What to do:
Copy the data exactly, pictures aside.

Items listed in a dataset:
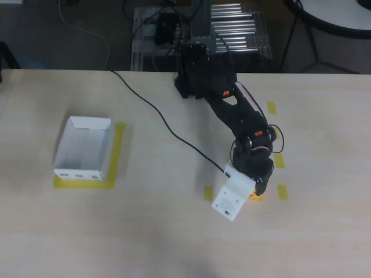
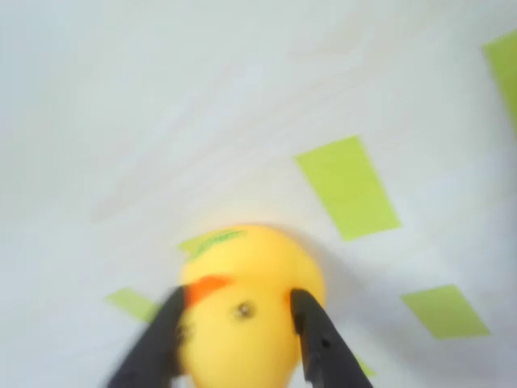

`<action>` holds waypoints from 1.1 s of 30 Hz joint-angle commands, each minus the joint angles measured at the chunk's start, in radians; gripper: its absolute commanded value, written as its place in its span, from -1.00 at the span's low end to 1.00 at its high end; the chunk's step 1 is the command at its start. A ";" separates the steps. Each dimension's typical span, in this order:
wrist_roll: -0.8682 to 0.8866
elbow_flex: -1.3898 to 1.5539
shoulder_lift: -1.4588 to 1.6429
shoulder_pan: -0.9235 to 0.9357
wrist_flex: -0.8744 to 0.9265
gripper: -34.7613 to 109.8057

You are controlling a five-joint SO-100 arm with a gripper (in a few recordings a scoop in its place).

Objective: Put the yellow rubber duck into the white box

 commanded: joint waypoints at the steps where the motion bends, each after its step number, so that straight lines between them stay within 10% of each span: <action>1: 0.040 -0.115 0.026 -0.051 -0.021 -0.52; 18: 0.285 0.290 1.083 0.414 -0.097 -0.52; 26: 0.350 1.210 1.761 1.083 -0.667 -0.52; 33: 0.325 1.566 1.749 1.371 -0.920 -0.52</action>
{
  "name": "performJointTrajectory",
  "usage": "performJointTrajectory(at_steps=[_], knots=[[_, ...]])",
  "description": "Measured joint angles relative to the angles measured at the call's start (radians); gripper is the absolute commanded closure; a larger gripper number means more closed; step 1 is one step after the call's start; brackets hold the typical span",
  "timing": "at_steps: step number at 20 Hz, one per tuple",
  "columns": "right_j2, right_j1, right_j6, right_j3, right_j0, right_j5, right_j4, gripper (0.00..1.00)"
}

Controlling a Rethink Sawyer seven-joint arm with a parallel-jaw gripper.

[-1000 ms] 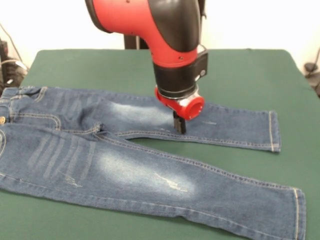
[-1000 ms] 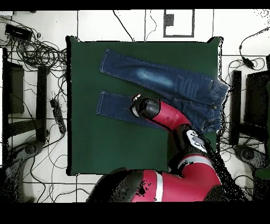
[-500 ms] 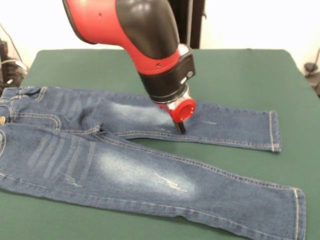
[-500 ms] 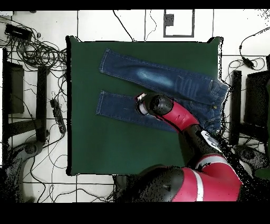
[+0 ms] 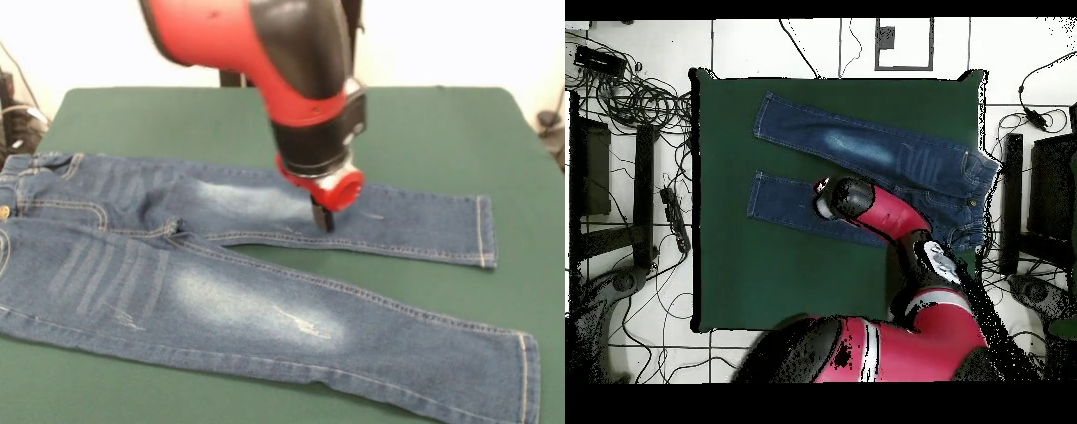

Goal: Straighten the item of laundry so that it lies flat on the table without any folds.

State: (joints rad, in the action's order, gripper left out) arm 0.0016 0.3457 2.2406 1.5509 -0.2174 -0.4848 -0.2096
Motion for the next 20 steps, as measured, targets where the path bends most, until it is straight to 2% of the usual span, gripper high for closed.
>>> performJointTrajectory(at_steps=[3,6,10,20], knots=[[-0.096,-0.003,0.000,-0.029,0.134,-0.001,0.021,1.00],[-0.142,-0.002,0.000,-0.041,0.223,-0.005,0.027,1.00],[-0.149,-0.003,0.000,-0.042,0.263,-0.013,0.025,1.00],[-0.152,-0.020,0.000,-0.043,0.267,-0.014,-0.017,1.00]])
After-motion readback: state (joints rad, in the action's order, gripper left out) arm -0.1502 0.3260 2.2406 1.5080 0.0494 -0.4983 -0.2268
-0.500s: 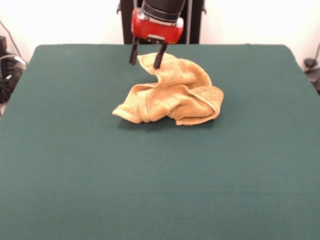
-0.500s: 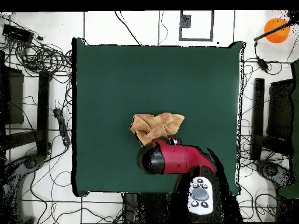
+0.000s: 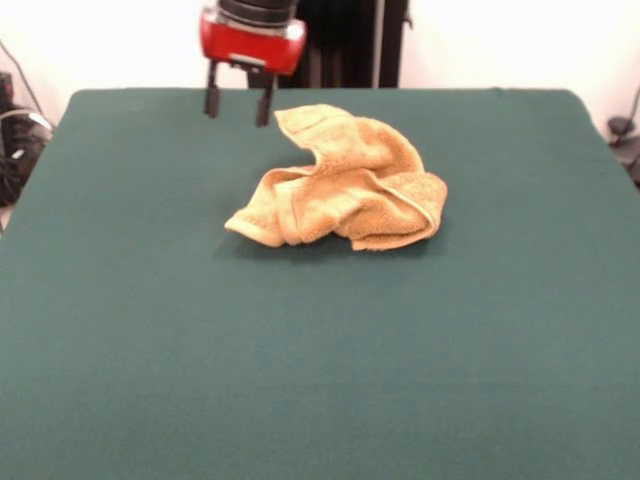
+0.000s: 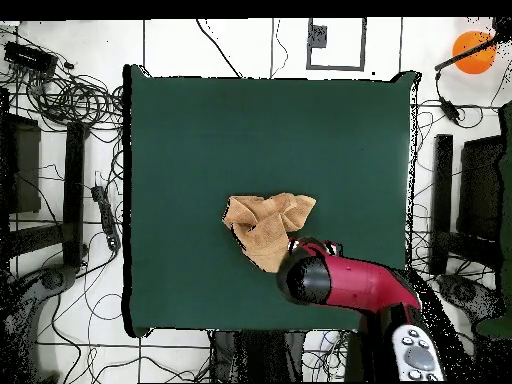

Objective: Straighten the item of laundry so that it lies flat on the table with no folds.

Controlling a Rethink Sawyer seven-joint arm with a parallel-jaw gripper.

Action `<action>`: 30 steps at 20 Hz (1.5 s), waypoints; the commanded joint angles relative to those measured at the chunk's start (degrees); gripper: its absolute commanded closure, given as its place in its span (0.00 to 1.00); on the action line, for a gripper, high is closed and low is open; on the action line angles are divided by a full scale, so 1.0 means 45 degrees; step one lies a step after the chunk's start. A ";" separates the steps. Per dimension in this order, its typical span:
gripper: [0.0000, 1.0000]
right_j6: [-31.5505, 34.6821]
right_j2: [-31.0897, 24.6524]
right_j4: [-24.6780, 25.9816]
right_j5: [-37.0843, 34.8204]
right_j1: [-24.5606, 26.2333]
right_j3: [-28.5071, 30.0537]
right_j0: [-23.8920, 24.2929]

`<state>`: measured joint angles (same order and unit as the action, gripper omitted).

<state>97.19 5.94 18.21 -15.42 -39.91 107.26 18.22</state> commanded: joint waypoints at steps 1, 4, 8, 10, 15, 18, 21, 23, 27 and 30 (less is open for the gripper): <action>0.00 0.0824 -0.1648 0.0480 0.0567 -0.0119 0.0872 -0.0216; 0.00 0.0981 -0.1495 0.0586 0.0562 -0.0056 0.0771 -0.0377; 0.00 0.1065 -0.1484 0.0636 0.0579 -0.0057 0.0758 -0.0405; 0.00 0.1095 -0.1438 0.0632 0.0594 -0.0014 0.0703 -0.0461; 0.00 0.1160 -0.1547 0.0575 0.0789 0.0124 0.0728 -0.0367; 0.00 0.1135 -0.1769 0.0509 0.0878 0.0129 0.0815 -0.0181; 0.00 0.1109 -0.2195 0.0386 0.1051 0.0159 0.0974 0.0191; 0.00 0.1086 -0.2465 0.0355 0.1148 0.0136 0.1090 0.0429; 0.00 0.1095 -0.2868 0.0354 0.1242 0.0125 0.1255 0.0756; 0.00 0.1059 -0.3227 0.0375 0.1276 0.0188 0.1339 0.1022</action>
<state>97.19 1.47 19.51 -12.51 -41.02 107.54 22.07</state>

Output below:
`<action>` holds waypoints from 1.1 s of 30 Hz joint-angle commands, each minus the joint angles measured at the chunk's start, in radians; gripper: its absolute commanded value, written as its place in its span, from -1.00 at the span's low end to 1.00 at its high end; the chunk's step 1 is the command at its start. A ";" separates the steps. Each dimension's typical span, in this order:
wrist_roll: -0.8682 to 0.8866
elbow_flex: -1.3898 to 1.5539
shoulder_lift: -1.4588 to 1.6429
shoulder_pan: -0.9235 to 0.9357
wrist_flex: -0.8744 to 0.9265
gripper: -34.7613 to 109.8057

You are controlling a five-joint SO-100 arm with a gripper (in a few recordings a scoop in its place).

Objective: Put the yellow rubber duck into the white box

 commanded: joint waypoints at the steps where the motion bends, each after its step number, so that straight lines between them stay within 10% of each span: <action>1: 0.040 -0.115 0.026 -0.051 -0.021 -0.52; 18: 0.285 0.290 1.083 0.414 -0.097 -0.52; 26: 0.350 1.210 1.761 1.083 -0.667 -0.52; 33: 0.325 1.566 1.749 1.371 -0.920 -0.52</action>
{
  "name": "performJointTrajectory",
  "usage": "performJointTrajectory(at_steps=[_], knots=[[_, ...]])",
  "description": "Measured joint angles relative to the angles measured at the call's start (radians); gripper is the absolute commanded closure; a larger gripper number means more closed; step 1 is one step after the call's start; brackets hold the typical span",
  "timing": "at_steps: step number at 20 Hz, one per tuple",
  "columns": "right_j2, right_j1, right_j6, right_j3, right_j0, right_j5, right_j4, gripper (0.00..1.00)"
}

Controlling a Rethink Sawyer seven-joint arm with a parallel-jaw gripper.

[-1000 ms] 
[-1000 ms] 
[-500 ms] 
[-500 ms] 
[+0 ms] 

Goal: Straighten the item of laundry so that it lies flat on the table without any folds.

State: (joints rad, in the action's order, gripper left out) arm 0.0016 0.3457 2.2406 1.5509 -0.2174 -0.4848 -0.2096
Motion for the next 20 steps, as measured, targets where the path bends most, until it is straight to 2% of the usual span, gripper high for closed.
>>> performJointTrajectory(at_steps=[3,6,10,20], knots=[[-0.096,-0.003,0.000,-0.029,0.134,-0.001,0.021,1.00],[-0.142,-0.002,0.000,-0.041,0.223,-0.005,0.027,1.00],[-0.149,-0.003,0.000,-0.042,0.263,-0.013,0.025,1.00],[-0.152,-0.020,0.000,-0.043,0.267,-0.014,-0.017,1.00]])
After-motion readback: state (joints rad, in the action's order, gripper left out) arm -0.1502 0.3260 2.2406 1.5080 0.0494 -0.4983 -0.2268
-0.500s: 
-0.500s: 
+0.000s: 
+0.000s: 

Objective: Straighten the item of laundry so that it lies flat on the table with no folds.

Controlling a Rethink Sawyer seven-joint arm with a parallel-jaw gripper.

Action `<action>`: 30 steps at 20 Hz (1.5 s), waypoints; the commanded joint angles relative to those measured at the chunk's start (degrees); gripper: its absolute commanded closure, given as its place in its span (0.00 to 1.00); on the action line, for a gripper, high is closed and low is open; on the action line angles are divided by a full scale, so 1.0 means 45 degrees; step one lies a step after the chunk's start. A ";" separates the steps. Per dimension in this order, its typical span:
gripper: [0.0000, 1.0000]
right_j6: [-31.5505, 34.6821]
right_j2: [-31.0897, 24.6524]
right_j4: [-24.6780, 25.9816]
right_j5: [-37.0843, 34.8204]
right_j1: [-24.5606, 26.2333]
right_j3: [-28.5071, 30.0537]
right_j0: [-23.8920, 24.2929]

`<state>`: measured joint angles (same order and unit as the action, gripper omitted).

<state>97.19 5.94 18.21 -15.42 -39.91 107.26 18.22</state> commanded: joint waypoints at steps 1, 4, 8, 10, 15, 18, 21, 23, 27 and 30 (less is open for the gripper): <action>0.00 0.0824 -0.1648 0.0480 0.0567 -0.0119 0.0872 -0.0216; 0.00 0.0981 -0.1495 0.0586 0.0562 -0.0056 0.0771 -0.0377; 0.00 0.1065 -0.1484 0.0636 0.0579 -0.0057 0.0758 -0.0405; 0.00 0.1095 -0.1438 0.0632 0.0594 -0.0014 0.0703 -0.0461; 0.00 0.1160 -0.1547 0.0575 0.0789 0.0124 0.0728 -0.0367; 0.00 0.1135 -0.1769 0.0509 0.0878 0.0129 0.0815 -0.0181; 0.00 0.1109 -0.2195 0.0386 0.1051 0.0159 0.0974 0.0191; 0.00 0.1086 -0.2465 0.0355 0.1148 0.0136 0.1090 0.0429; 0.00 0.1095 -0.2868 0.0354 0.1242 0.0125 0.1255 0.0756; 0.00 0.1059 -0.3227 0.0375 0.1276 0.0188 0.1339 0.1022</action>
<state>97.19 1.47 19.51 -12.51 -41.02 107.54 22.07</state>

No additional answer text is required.